◆ **TASK BRIEF**: Pull from the data below each line where the word "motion" occurs, and copy it.

◆ ◆ ◆ ◆

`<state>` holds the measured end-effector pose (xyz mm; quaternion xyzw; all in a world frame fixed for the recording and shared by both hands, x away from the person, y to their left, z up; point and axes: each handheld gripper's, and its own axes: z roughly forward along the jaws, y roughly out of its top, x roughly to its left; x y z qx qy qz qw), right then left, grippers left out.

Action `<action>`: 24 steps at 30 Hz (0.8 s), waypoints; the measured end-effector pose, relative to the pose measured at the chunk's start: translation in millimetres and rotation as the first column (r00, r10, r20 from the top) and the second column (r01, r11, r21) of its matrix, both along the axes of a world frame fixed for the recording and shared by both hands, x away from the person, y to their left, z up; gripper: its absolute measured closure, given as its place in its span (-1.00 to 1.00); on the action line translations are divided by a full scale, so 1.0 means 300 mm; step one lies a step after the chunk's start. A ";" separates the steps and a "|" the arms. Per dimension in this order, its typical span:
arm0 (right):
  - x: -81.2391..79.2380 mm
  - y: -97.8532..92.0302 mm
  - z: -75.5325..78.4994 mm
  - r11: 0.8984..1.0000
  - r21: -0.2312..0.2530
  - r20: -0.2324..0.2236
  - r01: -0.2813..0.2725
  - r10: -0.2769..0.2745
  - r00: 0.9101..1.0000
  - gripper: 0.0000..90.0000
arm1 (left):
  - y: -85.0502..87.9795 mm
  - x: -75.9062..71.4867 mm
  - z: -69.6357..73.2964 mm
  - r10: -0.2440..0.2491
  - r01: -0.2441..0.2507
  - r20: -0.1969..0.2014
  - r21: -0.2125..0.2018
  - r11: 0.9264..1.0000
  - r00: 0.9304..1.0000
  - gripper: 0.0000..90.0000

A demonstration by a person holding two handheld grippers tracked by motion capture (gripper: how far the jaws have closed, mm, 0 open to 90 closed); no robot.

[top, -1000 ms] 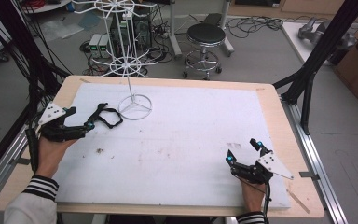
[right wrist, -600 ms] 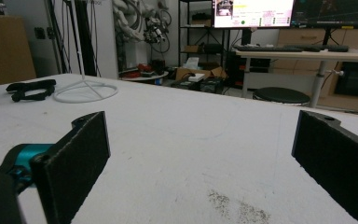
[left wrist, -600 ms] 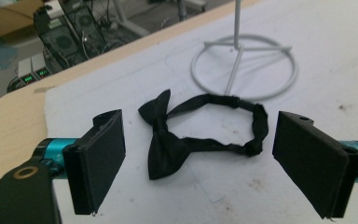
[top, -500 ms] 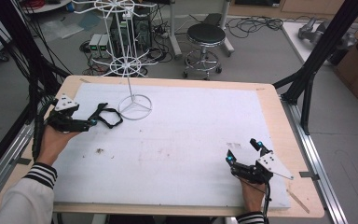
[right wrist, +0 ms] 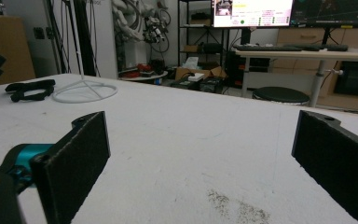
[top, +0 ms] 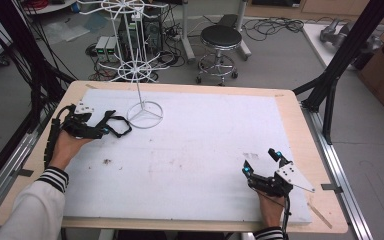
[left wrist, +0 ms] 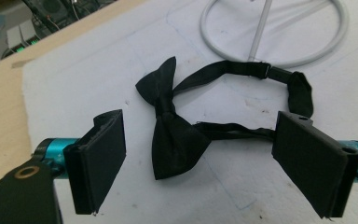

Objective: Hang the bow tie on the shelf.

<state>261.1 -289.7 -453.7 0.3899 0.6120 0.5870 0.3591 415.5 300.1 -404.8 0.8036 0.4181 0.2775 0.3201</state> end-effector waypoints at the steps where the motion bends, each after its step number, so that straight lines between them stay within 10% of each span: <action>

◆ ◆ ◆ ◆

◆ **OUTPUT**:
A demonstration by a person holding two handheld grippers tracked by motion capture (gripper: how far the jaws have closed, mm, 0 open to 90 closed); no robot.
<state>261.1 -289.7 -453.7 0.3899 0.6120 0.5870 0.3591 415.5 300.1 -404.8 0.8036 0.4181 0.2775 0.3201</state> end-effector waypoints at the steps where the motion bends, each after its step number, so that straight lines between them stay within 10% of each span: <action>

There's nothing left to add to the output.